Extracted records
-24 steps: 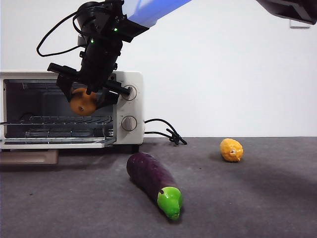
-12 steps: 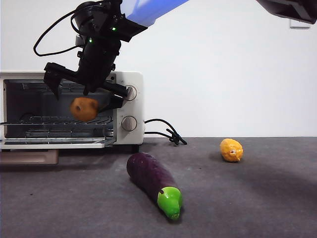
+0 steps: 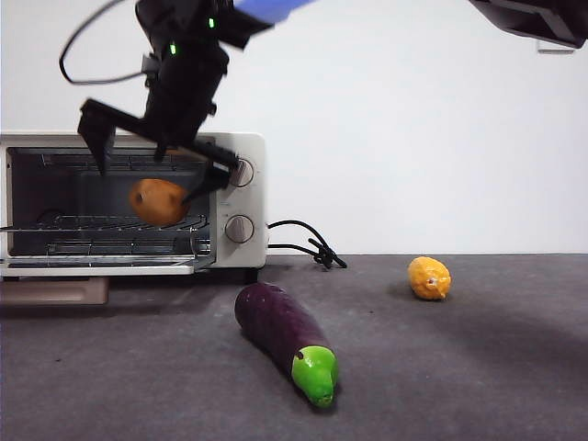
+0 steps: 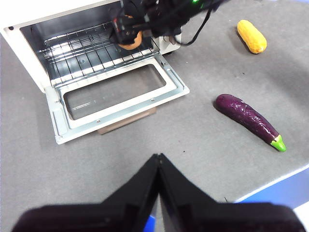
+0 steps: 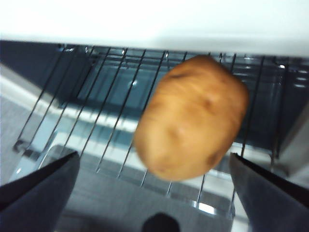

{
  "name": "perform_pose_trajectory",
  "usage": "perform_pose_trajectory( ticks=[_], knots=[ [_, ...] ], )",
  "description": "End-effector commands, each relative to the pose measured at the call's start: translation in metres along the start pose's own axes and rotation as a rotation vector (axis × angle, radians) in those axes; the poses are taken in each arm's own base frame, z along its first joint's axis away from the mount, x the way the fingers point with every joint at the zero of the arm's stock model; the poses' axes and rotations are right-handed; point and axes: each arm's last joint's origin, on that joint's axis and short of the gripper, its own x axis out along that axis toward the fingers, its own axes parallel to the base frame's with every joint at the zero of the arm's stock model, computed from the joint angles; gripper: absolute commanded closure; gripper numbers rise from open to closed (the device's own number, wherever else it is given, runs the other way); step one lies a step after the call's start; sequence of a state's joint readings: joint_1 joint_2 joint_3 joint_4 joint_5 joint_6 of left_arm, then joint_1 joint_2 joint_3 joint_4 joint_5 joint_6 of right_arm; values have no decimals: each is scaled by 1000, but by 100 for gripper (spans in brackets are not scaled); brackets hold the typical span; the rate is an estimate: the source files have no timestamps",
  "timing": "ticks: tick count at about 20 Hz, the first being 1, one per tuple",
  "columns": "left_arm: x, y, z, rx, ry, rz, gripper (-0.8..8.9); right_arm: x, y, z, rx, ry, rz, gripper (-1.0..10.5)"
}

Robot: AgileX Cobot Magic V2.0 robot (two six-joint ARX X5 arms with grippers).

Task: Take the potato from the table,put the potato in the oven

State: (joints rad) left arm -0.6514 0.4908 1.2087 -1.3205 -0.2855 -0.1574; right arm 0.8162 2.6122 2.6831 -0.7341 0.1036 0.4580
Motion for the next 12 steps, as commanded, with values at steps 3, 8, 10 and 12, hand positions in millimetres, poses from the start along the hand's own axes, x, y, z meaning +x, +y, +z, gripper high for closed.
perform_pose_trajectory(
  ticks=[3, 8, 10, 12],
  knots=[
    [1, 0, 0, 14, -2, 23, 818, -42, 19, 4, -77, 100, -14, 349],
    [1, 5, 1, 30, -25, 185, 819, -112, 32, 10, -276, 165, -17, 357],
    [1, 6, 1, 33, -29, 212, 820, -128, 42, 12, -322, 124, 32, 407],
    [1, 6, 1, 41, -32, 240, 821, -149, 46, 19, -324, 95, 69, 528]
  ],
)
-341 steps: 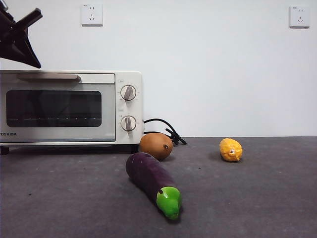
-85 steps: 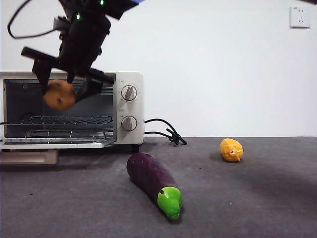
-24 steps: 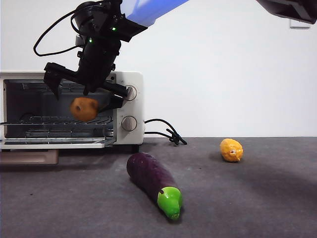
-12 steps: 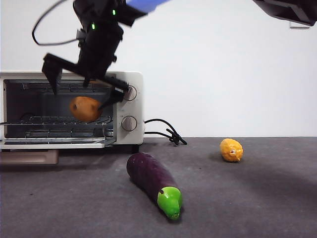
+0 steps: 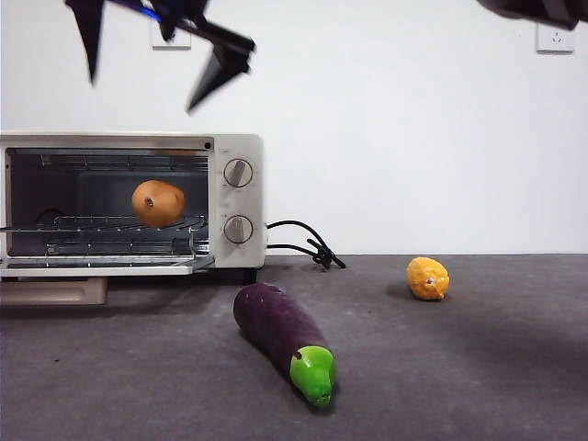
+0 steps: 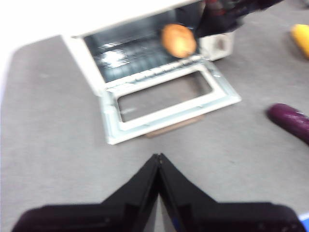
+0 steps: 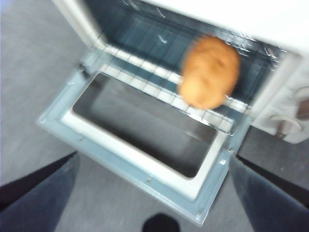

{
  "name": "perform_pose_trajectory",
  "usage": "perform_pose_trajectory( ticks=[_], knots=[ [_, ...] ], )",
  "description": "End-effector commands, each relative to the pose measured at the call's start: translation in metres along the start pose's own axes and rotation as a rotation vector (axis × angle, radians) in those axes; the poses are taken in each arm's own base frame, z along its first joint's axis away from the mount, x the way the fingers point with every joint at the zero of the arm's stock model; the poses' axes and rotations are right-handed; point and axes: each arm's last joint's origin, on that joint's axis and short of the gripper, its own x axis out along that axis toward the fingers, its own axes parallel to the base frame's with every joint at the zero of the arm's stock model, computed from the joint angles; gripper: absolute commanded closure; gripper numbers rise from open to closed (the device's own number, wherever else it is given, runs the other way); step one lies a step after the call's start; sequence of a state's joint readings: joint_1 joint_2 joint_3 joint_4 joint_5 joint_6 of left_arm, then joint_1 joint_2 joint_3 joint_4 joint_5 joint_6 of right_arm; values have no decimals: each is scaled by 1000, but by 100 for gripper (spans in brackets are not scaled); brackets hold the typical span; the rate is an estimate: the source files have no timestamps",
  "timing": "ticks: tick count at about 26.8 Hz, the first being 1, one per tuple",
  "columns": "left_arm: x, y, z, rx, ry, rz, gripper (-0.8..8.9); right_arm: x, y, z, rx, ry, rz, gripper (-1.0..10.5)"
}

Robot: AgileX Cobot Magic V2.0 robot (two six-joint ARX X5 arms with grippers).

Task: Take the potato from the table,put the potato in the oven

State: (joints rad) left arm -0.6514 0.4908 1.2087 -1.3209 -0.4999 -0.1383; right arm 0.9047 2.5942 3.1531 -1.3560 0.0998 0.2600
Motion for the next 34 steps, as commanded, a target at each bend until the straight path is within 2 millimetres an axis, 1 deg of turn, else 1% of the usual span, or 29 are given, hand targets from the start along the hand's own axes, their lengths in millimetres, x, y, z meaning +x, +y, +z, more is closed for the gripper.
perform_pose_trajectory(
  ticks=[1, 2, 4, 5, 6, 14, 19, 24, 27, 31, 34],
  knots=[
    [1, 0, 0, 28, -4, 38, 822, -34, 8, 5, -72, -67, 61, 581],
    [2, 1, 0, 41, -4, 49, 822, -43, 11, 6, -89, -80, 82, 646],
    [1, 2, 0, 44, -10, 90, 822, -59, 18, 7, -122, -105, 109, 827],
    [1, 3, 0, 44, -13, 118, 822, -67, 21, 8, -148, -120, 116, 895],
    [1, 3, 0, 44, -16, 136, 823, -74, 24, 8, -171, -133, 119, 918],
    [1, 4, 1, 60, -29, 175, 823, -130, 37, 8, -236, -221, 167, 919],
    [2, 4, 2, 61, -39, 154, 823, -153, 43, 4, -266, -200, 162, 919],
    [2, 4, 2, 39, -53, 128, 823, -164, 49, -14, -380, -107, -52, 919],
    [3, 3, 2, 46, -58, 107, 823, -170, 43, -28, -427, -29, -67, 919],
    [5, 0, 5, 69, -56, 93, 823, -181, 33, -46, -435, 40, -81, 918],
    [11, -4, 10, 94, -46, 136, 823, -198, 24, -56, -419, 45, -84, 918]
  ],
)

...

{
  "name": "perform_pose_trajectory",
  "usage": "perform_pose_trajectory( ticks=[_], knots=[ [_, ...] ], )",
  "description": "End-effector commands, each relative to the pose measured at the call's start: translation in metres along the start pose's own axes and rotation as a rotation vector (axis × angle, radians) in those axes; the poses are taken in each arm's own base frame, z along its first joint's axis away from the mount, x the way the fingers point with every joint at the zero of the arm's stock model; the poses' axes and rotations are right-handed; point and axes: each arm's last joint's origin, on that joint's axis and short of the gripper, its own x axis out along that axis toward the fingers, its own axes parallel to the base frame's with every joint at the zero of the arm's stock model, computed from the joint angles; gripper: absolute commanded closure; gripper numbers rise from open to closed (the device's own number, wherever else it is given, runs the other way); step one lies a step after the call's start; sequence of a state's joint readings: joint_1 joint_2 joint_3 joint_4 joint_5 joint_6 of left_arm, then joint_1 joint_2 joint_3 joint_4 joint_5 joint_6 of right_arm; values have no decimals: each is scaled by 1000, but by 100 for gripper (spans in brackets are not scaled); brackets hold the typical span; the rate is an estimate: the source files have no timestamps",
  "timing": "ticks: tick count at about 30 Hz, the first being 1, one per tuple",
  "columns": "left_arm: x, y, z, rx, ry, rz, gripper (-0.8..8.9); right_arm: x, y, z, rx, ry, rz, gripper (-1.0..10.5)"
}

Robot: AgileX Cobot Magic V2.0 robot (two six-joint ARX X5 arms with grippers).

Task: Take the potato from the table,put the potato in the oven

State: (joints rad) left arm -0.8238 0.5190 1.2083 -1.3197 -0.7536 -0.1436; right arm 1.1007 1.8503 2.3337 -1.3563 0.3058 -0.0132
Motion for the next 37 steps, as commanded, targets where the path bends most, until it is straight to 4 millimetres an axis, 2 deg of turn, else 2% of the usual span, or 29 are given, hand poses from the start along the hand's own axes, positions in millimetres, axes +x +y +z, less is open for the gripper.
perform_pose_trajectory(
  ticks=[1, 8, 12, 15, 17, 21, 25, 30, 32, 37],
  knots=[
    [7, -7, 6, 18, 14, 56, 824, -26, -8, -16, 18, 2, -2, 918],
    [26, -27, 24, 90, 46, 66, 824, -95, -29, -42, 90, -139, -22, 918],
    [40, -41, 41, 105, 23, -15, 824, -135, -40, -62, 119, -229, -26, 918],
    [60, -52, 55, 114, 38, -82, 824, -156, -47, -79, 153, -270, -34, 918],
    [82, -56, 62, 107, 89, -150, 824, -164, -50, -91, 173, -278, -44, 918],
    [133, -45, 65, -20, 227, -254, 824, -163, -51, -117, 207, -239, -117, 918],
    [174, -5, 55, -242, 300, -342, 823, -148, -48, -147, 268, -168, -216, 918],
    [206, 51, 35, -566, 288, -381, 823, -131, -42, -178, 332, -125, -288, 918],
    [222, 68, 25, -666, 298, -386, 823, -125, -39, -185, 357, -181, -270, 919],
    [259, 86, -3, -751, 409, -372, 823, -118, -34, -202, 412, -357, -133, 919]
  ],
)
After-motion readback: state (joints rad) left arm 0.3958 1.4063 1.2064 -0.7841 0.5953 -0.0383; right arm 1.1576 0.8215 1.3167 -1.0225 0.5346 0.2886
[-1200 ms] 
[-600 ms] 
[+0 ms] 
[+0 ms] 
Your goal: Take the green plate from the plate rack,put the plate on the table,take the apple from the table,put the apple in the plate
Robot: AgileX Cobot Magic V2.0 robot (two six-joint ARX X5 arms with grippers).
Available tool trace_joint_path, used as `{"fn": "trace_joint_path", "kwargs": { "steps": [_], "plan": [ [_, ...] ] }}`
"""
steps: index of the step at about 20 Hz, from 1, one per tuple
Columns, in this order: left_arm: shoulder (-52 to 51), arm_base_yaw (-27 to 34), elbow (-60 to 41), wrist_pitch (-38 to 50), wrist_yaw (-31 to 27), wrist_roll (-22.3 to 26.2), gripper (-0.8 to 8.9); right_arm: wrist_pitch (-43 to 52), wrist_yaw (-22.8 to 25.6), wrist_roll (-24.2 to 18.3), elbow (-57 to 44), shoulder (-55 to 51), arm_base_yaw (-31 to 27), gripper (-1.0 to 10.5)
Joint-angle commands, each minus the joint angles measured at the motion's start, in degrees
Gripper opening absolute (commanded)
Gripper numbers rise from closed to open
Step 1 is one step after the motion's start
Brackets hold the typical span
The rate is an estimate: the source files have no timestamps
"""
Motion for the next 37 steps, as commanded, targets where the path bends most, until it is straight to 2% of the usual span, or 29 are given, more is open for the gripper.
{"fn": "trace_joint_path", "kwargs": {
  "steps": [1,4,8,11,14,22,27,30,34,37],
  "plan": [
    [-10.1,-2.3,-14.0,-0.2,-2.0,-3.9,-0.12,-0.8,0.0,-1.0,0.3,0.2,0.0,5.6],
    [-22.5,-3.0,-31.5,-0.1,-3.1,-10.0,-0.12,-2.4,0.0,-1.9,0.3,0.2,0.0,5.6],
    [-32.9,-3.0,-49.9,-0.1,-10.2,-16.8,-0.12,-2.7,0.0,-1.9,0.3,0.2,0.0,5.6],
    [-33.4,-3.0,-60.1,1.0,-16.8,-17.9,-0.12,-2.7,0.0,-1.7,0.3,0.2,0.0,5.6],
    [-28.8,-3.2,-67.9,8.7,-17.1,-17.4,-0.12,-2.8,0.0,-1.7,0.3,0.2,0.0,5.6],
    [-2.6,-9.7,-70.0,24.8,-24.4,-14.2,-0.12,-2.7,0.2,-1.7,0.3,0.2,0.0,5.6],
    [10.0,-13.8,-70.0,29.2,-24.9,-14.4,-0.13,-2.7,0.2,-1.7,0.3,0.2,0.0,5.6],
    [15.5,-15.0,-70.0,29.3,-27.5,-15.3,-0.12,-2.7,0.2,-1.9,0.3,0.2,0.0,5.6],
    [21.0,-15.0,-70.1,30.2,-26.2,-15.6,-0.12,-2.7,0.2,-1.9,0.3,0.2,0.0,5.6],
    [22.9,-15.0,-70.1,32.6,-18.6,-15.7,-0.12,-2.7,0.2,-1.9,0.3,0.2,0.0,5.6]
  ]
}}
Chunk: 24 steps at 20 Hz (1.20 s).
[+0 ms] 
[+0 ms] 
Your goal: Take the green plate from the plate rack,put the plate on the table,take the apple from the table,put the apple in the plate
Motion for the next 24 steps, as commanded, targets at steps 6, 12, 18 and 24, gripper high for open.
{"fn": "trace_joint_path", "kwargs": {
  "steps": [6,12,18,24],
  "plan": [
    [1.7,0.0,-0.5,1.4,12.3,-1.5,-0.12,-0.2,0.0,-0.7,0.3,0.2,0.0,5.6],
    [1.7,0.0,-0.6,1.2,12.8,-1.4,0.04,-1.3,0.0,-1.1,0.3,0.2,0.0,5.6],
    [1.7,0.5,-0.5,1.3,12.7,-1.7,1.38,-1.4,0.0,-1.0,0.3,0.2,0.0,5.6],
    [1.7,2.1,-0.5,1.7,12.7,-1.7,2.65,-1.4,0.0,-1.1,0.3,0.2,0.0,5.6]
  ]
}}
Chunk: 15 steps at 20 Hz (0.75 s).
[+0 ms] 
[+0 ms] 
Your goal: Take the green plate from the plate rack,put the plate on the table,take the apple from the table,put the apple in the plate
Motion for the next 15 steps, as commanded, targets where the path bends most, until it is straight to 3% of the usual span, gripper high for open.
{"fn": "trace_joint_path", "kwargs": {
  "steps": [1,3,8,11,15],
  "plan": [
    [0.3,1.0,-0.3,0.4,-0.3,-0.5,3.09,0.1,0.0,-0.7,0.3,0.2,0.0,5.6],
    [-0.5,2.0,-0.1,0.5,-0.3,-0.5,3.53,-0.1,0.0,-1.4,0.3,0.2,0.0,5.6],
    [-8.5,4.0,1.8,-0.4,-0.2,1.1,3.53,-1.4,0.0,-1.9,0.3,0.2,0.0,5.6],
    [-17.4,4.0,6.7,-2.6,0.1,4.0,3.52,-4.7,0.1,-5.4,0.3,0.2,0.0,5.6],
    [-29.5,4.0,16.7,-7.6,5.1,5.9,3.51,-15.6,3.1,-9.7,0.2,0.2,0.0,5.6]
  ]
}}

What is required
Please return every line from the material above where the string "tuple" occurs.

Solution to the problem
  "timing": "ticks: tick count at about 20 Hz, the first being 1, one per tuple",
  "timing": "ticks: tick count at about 26.8 Hz, the first being 1, one per tuple",
  "timing": "ticks: tick count at about 30 Hz, the first being 1, one per tuple",
steps: index of the step at about 20 Hz, from 1, one per tuple

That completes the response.